Maximum Product of Sums

The first step is to multiply out the expression. First lets' look at just the distribution of $\frac{a}{b-c}$ : $\frac{a}{b-c} (\frac {b-c}{a} + \frac {c-a}{b} + \frac {a-b}{c}) = 1 + \frac{a}{b-c} ( \frac{c^{2} - ac + ab - b^{2}}{bc}) = 1 + \frac{a(a-c-b)}{bc} = 1 + \frac {2a^2}{bc}$ . Similarly, the distributions for the second and third terms will be $1+\frac{2b^{2}}{ac}$ and $1+\frac{2c^{2}}{ab}$ respectively, because the expression is symmetrical. Therefore, the entire expression evaluates out to $3+(\frac{2a^{2}}{bc}+\frac{2b^{2}}{ac}+\frac{2c^{2}}{ab})$ which equals $3+2(\frac{a^{3}+b^{3}+c^{3}}{abc})$ .

To simplify this, we use the factorization $a^3+b^3+c^3 - 3abc = (a+b+c)(a^2+b^2+c^2-ab-bc-ca)=0$ , hence $a^{3}+b^{3}+c^{3}=3abc$ . Now we can substitute this back into our expression, and we get $3+2(\frac{3abc}{abc})$ which equals $3+6=9$ . Therefore, the expression always equals $9$ so the maximum value is $9$

a+b+c = 0; therefore replace c with -(a+b) in the given equation. the given equation would turn up in terms of a and b. Precisely, ((a/(2b+a)) - (b/(2a+b)) - ((a-b)/(a+b))) * (((2b+a)/a) - ((2a+b)/b) - ((a-b)/(a+b))).

Now divide the numerator and denominator part by b. the equation would convert in terms of a/b. Replace a/b with x. Now you have an equation in one variable.

On simplifying then onwards you will get (-9x(x+1)/((x-1)(2x+1)(2+x))) * (-((2+x)(2x+1)(x-1))/(x(x+1)))

Eventually everything would get cancelled and 9 will remain. Thus for the given problem it will have a solution of 9.

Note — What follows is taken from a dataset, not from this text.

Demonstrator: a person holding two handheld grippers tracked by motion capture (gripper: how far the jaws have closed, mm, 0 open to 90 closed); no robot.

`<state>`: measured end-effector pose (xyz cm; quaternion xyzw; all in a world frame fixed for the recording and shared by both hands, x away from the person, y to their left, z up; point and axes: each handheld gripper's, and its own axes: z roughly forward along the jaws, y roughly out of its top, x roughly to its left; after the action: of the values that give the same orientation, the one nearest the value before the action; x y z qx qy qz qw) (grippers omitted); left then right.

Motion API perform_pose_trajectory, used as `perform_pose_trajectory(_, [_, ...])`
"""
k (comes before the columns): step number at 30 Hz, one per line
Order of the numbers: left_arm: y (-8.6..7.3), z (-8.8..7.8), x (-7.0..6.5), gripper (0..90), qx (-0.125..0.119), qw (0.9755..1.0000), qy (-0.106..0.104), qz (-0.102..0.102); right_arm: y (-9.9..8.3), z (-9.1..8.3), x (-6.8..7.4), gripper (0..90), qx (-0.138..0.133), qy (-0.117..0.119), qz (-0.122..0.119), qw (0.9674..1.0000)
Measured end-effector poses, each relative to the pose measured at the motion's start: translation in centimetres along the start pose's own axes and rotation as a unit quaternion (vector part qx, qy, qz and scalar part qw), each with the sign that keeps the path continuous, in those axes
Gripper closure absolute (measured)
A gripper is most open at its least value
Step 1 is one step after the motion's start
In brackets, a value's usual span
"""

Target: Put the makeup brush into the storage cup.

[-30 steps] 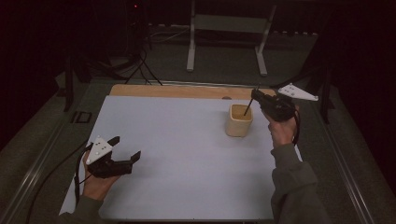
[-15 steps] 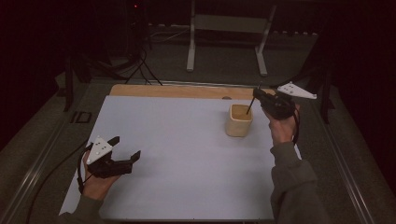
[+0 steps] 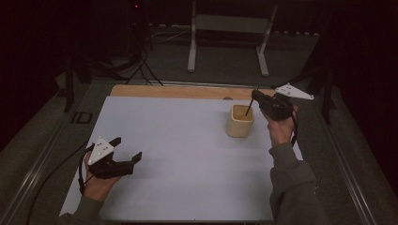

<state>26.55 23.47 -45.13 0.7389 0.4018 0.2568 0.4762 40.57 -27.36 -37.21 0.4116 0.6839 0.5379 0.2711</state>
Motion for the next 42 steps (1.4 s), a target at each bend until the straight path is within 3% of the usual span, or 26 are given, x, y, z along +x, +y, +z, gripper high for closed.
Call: perform_pose_trajectory(42, [0.0, 0.1, -0.1, 9.9, 0.003, 1.0000, -0.001, 0.000, -1.8, 1.6, 0.0, 84.8, 0.035, -0.003, 0.002, 0.9994])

We have (abc) \neg 0 and ((a-b)(b-c)(c-a)) \neg 0

Let P = \frac {a}{b-c} + \frac {b}{c-a} + \frac {c}{a-b}

P(b-c)(c-a)(a-b) = a(c-a)(a-b) + b(b-c)(a-b) + c(b-c)(c-a) = a(c-a)(a-b) - (a+c)(b-c)(a-b) + c(b-c)(c-a) = a(c-a)(a-b) - a(b-c)(a-b) - c(b-c)(a-b) + c(b-c)(c-a) = a(a-b)(c-a-b+c) - c(b-c)(a-b-c+a) = a(a-b)(3c) - c(b-c)(3a) = 3ac(a-b-b+c) = -9abc

Let Q = \frac {b-c}{a} + \frac {c-a}{b} + \frac {a-b}{c}

Qabc = (b-c)bc + (c-a)ac + (a-b)ab = (b-c)bc + (c-b+b-a)ac + (a-b)ab = (b-c)bc + ac(c-b) + ac(b-a) + (a-b)ab = c(b-c)(b-a) + a(a-b)(b-c) = -(a-b)(b-c)(c-a)

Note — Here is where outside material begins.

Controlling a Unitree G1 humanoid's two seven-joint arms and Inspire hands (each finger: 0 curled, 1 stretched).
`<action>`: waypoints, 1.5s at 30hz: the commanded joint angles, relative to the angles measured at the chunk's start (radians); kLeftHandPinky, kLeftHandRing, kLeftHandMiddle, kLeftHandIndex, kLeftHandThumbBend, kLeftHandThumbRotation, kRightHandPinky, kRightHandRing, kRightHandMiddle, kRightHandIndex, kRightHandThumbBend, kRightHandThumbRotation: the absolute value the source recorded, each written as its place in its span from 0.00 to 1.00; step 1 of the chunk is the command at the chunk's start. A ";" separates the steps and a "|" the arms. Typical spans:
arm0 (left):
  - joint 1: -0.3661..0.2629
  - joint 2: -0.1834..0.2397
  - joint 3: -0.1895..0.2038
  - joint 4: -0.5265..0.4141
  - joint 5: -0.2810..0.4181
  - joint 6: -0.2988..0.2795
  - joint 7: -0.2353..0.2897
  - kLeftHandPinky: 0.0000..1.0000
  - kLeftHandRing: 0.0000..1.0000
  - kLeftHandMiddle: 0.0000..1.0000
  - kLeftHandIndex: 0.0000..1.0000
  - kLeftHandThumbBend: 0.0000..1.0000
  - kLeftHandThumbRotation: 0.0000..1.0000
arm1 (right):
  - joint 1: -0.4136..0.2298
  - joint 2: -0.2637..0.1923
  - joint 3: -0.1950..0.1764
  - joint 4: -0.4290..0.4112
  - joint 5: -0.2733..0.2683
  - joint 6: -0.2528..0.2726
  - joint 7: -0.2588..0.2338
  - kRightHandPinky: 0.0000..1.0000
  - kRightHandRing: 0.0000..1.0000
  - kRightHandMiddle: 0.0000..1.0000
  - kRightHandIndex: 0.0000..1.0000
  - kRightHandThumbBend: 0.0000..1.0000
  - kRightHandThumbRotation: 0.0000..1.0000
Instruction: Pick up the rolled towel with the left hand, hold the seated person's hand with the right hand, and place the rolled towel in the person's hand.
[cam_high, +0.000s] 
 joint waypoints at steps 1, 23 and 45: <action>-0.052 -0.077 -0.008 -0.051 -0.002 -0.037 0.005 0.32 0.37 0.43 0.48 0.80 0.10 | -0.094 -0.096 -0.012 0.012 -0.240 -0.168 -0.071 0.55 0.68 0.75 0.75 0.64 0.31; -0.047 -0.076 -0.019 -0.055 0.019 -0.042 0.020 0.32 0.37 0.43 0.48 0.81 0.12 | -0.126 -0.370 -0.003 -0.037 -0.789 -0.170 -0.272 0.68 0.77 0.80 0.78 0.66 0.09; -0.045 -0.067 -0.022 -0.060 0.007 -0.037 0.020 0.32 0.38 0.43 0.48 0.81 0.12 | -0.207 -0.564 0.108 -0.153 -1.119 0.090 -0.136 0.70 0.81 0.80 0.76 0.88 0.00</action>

We have: PQabc(b-c)(c-a)(a-b) = (-9abc) * (-(a-b)(b-c)(c-a)) = 9abc(b-c)(c-a)(a-b)

=> PQ = 9 (We have our answer)

After a few trials, it appears that the product is always 9. Observe that $\frac {b-c}{a} ( \frac {b}{c-a} + \frac {c}{a-b} ) = \frac {b-c}{a} \times \frac {ab-b^2+c^2-ca}{(c-a)(a-b)} = \frac {b-c}{a} \times \frac {(b-c)(a-b-c)} {(c-a)(a-b)} = \frac { (b-c)^2 \times 2} {(c-a)(a-b) }$ .

Hence, the expansion is equal to $3 + 2 \times \frac { (b-c)^3 + (c-a)^3 + (a-b)^3} {(b-c)(c-a)(a-b) }$ .

Let $x = b-c, y = c-a$ and $z = a-b$ , so $x+y+z=0$ and the expression is equal to $3 + 2 \times \frac{x^3+y^3+z^3}{xyz}$ . We have $\begin{aligned} 0 &= (x+y+z)^3 \\ &= x^3+y^3+z^3 + 3xy(x+y+z) + 3xz(x+y+z) + 3yz(x+y+z) - 3xyz \\ 3xyz &= x^3+y^3+z^3 \\ \end{aligned}$

Hence the value of the expression is $3 + 2\times 3 = 9$ .

By AM-GM, we have

$[a/(b-c)+b/(c-a)+c/(a-b)]/3 \geq [abc/(b-c)(c-a)(a-b)]^{1/3},$ $[(b-c)/a+(c-a)/b+(a-b)/c]/3\geq [(b-c)(c-a)(a-b)/abc]^{1/3}.$

Multiplying both terms, we get $[a/(b-c)+b/(c-a)+c/(a-b)]/3 \times [(b-c)/a+(c-a)/b+(a-b)/c]/3\geq 1$ . This implies that $[a/(b-c)+b/(c-a)+c/(a-b)] \times [(b-c)/a+(c-a)/b+(a-b)/c] \geq 9$ .